When I arrive at the construction site, the crane is silent. I wonder what all of its power does in times of inactivity. “Come here, Dudi.” I hear Eitan’s voice, and finally see him sitting on a bench eating cake. I sit next to him and wait for him to tell me when we’re getting on the crane to continue the work.
“The architect hasn’t arrived, and the contractor got held up with a complicated question about the plans.” He continues to chew slowly, without dropping any crumbs on the ground. It’s a bit weird to me that he eats without leaving a trace. For some reason I prefer it when evidence is left behind.
“Today I’m leaving here early to go to a different crane I’m operating. Want to come with me?”
His ability to be involved with two different construction sites confuses me. It’s like a dentist filling cavities in two mouths at once. “Isn’t it strange for you to work in two places at the same time?” I ask.
“Not at all,” he answers, only after swallowing another piece of the cake. “If I was moving this crane from site to site on the same workday, it would drive me crazy. But when there’s clear separation, there’s no reason to get confused.”
He gets into a small car and I sit beside him. I’m still a little stressed out. Even if Eitan seems like a decent person, I’m not so comfortable being in his car. We drive to the city center and park next to City Hall. “You see this enormous crane?” he asks, pointing to the crane in front of us. “The way I treat this crane is completely different, as if it’s part of a different chapter of my life.”

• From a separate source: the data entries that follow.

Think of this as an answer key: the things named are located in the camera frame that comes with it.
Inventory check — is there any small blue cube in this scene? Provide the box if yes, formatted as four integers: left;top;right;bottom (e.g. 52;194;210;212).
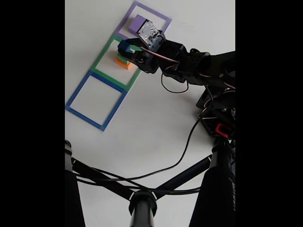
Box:
118;39;136;54

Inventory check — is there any orange block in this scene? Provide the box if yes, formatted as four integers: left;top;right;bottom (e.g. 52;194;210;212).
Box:
115;56;133;71

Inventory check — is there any green block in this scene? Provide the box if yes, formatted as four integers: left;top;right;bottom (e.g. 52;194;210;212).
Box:
116;52;130;64

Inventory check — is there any purple block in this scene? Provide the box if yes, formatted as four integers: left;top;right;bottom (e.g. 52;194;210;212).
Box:
128;14;149;35

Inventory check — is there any red clamp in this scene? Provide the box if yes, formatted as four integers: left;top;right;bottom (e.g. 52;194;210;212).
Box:
215;123;232;138

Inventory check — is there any black tripod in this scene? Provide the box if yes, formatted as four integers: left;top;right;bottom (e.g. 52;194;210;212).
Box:
65;139;236;227

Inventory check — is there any dark gripper camera box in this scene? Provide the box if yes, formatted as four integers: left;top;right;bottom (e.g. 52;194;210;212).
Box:
138;20;166;52

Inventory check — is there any purple square frame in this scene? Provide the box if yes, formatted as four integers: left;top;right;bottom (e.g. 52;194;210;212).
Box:
114;0;172;41

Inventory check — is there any green square frame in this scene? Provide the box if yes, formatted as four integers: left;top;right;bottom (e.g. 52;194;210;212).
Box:
91;35;143;92

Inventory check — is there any blue square frame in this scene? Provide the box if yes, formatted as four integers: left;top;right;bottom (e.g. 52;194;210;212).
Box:
65;70;128;132

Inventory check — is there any thin black cable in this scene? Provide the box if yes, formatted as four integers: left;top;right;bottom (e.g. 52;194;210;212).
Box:
75;166;203;196

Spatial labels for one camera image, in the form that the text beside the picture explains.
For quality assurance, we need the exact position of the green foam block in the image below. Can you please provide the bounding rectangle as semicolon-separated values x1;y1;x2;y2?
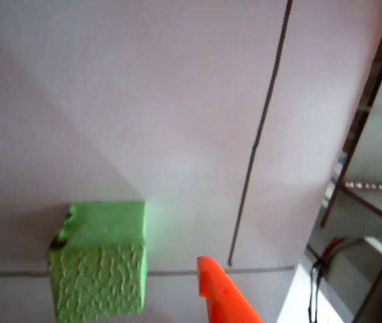
46;200;149;323

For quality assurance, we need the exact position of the white paper sheet with lines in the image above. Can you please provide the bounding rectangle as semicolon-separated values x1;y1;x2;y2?
0;0;382;323

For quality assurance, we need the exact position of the black and red cable bundle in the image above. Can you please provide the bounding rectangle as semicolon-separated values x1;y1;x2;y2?
306;236;346;323

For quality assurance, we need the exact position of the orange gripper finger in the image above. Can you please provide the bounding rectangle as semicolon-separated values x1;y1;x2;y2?
196;256;264;323

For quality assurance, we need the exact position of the brown wooden frame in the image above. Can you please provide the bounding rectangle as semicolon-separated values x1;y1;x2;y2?
321;0;382;230

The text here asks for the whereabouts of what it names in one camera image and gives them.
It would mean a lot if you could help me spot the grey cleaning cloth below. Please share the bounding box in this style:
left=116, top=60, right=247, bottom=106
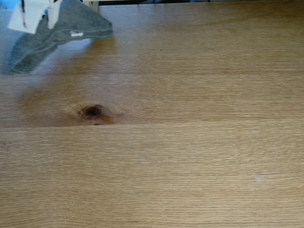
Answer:
left=1, top=0, right=114, bottom=76

I can’t explain it, but the crane smells like fresh dough. There’s a small elevator inside it, which you can only enter after a careful electronic identification of your fingerprints. The elevator moves slowly and quietly. After the elevator ride we climb a ladder, and Eitan unlocks a gate so we can get in.

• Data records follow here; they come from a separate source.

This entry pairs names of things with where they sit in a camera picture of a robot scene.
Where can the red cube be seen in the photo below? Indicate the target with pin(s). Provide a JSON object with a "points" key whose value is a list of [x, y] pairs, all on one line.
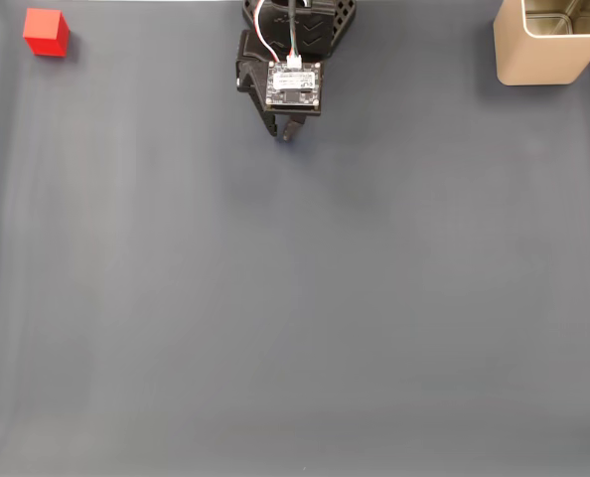
{"points": [[44, 30]]}

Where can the beige metal square container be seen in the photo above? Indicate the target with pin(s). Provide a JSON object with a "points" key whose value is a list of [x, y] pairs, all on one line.
{"points": [[523, 59]]}

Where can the camera circuit board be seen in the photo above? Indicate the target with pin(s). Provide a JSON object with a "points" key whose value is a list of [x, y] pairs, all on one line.
{"points": [[295, 84]]}

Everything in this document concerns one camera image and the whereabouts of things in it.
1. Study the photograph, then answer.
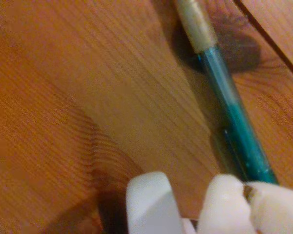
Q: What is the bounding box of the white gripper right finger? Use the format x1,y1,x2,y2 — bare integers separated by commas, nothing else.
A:
245,182,293,234

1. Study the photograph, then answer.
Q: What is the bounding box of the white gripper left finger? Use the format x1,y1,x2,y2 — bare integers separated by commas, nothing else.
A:
197,174,257,234

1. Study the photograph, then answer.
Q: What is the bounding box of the teal transparent pen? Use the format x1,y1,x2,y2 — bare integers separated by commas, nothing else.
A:
177,0,279,184

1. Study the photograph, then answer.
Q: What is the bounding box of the white mug green blue pattern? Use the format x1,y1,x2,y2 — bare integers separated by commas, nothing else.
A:
126,171,198,234

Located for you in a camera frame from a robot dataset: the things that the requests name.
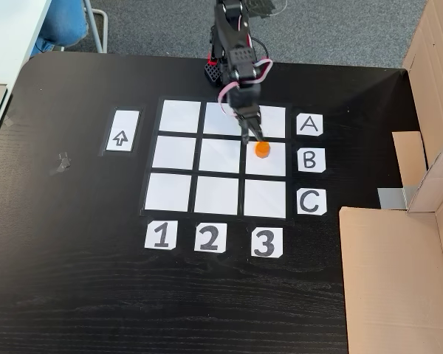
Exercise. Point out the paper sheet number 2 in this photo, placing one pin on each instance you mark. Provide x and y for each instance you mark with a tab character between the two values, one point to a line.
210	237

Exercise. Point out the white nine-square grid sheet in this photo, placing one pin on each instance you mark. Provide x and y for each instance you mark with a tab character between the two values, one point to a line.
206	173

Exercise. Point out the person's leg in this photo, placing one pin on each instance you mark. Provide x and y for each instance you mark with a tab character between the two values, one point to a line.
64	22

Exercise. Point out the paper sheet letter B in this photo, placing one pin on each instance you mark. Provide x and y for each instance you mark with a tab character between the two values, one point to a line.
311	160

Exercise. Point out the white desk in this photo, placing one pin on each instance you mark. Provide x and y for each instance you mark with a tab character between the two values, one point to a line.
7	37

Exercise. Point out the round orange token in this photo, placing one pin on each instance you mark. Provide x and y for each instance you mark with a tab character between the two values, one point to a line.
262	150

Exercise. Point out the paper sheet number 3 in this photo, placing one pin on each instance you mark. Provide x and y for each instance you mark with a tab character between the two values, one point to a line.
267	242

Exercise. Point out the paper sheet letter C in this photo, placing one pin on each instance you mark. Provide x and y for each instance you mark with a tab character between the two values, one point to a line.
311	201

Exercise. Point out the black floor tape patch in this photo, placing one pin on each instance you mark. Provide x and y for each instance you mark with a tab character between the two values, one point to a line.
262	8

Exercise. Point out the grey metal chair frame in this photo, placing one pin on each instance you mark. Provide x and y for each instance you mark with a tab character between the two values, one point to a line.
100	29

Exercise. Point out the paper sheet number 1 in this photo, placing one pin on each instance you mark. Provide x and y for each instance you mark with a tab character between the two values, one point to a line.
160	235

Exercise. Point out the white arrow paper sheet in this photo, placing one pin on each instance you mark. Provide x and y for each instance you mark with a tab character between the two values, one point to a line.
121	131

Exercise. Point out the flat clear tape piece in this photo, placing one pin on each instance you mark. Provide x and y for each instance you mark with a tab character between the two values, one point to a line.
12	118

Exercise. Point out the brown cardboard box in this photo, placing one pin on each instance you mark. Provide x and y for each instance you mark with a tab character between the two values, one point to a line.
395	280

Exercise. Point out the paper sheet letter A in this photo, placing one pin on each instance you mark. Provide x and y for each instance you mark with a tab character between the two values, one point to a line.
309	124

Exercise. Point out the crumpled clear tape piece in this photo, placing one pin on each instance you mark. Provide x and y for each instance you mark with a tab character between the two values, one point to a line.
62	164

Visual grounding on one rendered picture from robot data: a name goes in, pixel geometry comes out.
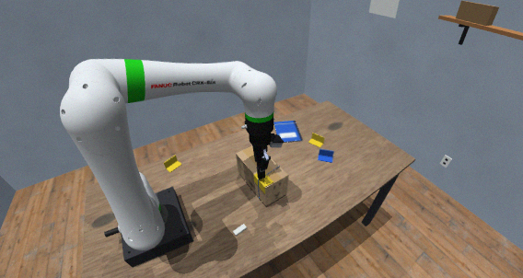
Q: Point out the tan cardboard box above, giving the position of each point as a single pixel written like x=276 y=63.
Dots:
x=247 y=169

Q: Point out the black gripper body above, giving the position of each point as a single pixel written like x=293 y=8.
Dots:
x=260 y=141

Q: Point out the blue notebook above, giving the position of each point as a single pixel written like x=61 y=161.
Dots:
x=288 y=131

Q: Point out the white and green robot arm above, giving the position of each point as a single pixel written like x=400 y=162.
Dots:
x=93 y=112

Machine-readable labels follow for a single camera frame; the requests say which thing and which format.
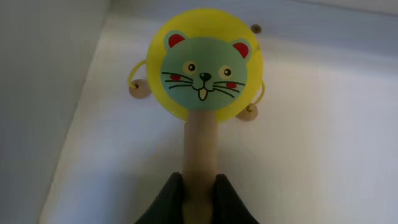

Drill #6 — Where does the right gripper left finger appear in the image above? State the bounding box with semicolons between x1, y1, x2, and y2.
134;172;185;224

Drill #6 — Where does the white shelf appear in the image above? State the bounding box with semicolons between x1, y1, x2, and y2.
0;0;398;224

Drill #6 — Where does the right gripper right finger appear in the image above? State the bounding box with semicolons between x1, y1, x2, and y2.
213;173;261;224

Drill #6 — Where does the yellow rattle drum toy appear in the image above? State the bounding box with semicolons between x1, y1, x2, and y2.
127;7;266;224

“Now, this is like the command center in a ship,” he says proudly. Everything here is bright and pops out. “These are rare cranes, which can operate especially long rods, dozens of meters long.”
“But where is the house you’re building here?” I ask him.

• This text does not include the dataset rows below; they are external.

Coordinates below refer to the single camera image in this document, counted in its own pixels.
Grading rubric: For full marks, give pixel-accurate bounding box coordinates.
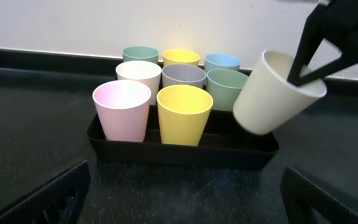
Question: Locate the grey cup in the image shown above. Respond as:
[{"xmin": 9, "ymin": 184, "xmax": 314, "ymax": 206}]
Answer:
[{"xmin": 162, "ymin": 63, "xmax": 207, "ymax": 90}]

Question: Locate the yellow cup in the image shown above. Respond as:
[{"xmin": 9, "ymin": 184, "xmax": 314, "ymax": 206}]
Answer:
[
  {"xmin": 156, "ymin": 84, "xmax": 214, "ymax": 147},
  {"xmin": 162, "ymin": 49, "xmax": 201, "ymax": 67}
]

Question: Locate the green cup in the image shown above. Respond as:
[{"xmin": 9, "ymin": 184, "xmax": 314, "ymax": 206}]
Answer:
[
  {"xmin": 206, "ymin": 68, "xmax": 249, "ymax": 112},
  {"xmin": 122, "ymin": 46, "xmax": 160, "ymax": 65}
]

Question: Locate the blue cup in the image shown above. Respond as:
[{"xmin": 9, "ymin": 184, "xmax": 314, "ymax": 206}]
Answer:
[{"xmin": 203, "ymin": 53, "xmax": 242, "ymax": 74}]

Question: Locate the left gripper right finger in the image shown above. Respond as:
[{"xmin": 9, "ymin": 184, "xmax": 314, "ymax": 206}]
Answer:
[{"xmin": 279, "ymin": 166, "xmax": 358, "ymax": 224}]

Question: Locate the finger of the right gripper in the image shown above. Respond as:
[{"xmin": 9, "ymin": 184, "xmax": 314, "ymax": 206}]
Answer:
[
  {"xmin": 287, "ymin": 4, "xmax": 326, "ymax": 87},
  {"xmin": 292, "ymin": 46, "xmax": 358, "ymax": 87}
]

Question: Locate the pink cup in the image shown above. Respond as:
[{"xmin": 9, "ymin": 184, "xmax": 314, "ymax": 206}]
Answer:
[{"xmin": 92, "ymin": 80, "xmax": 152, "ymax": 143}]

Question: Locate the white cup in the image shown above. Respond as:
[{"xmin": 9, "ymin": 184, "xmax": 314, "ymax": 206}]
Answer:
[{"xmin": 115, "ymin": 60, "xmax": 162, "ymax": 106}]

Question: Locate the black tray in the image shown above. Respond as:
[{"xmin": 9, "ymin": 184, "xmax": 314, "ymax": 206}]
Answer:
[{"xmin": 86, "ymin": 105, "xmax": 280, "ymax": 170}]

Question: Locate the cream cup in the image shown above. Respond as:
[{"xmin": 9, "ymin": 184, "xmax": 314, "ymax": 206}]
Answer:
[{"xmin": 232, "ymin": 50, "xmax": 328, "ymax": 136}]

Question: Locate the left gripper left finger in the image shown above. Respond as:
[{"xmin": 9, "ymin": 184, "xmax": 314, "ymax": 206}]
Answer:
[{"xmin": 0, "ymin": 159, "xmax": 92, "ymax": 224}]

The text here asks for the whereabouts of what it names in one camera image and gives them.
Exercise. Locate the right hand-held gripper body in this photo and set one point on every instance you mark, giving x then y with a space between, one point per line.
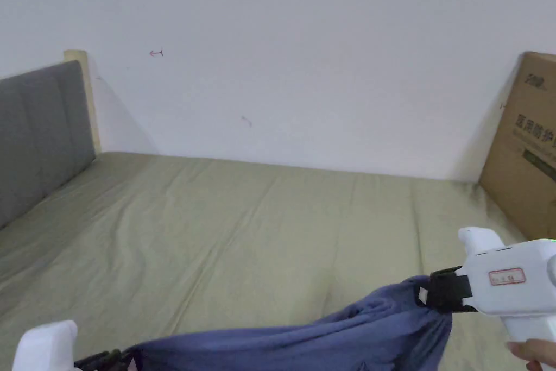
508 284

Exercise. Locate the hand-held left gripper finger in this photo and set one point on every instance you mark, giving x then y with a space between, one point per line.
97 361

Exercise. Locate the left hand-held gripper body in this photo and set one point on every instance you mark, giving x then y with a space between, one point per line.
43 347

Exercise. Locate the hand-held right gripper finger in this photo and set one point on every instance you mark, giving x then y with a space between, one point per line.
436 295
445 272

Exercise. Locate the dark blue shirt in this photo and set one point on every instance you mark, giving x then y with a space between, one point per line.
330 340

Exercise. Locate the person's right hand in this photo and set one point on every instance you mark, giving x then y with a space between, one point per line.
532 351

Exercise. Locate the brown cardboard carton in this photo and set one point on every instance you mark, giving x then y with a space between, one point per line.
521 158

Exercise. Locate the bed with pale green sheet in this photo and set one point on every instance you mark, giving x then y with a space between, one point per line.
226 232

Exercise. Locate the grey padded headboard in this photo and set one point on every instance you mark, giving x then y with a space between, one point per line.
39 136

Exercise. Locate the pale wooden headboard frame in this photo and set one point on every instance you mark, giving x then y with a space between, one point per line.
90 97

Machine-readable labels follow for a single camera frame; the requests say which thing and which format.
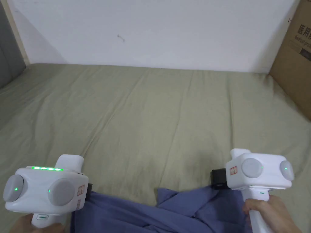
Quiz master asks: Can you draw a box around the person's left hand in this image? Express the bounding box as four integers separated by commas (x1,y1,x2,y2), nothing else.
10,213,66,233

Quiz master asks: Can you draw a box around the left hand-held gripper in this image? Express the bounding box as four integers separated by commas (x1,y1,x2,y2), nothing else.
3,154,93,229

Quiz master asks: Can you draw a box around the bed with pale green sheet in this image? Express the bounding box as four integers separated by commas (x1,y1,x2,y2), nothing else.
0,63,311,233

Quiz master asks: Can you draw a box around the blue shirt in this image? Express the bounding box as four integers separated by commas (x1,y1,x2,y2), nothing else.
70,186,253,233

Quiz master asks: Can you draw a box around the person's right hand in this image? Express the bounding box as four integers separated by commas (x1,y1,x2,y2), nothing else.
242,194,301,233

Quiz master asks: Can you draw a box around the brown cardboard carton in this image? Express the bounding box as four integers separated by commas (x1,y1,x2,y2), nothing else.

“Oh, you’re impatient,” he replies. “Just look around quietly for a few moments. The idea is pretty simple. You can watch the street, and actually other streets in the area, too, from my crane. My self-appointed job is to improve public order. You see the kids trying to play soccer, for example? In the center of their makeshift soccer field there’s a barrel interrupting play, but they’re not strong enough to move it. We’ll just intervene and do that for them. Maybe even find a place for it that helps stop the balls, so they don’t fly too far away. What do you say, Dudi? Give me your winning idea now, quickly.”
I get really enthusiastic. I try hard to get a good look at what’s going on over there, and luckily, Eitan gives me binoculars to help. The large barrel looks to me like it’s lying right here next to us, inside the crane operator’s cabin. I’m not sure I have the courage to be involved in such an exciting action.
“Maybe you can handle it yourself,” I whisper.
“Why would I? You surely know more about soccer than I do, and this is your opportunity to help me in real time.”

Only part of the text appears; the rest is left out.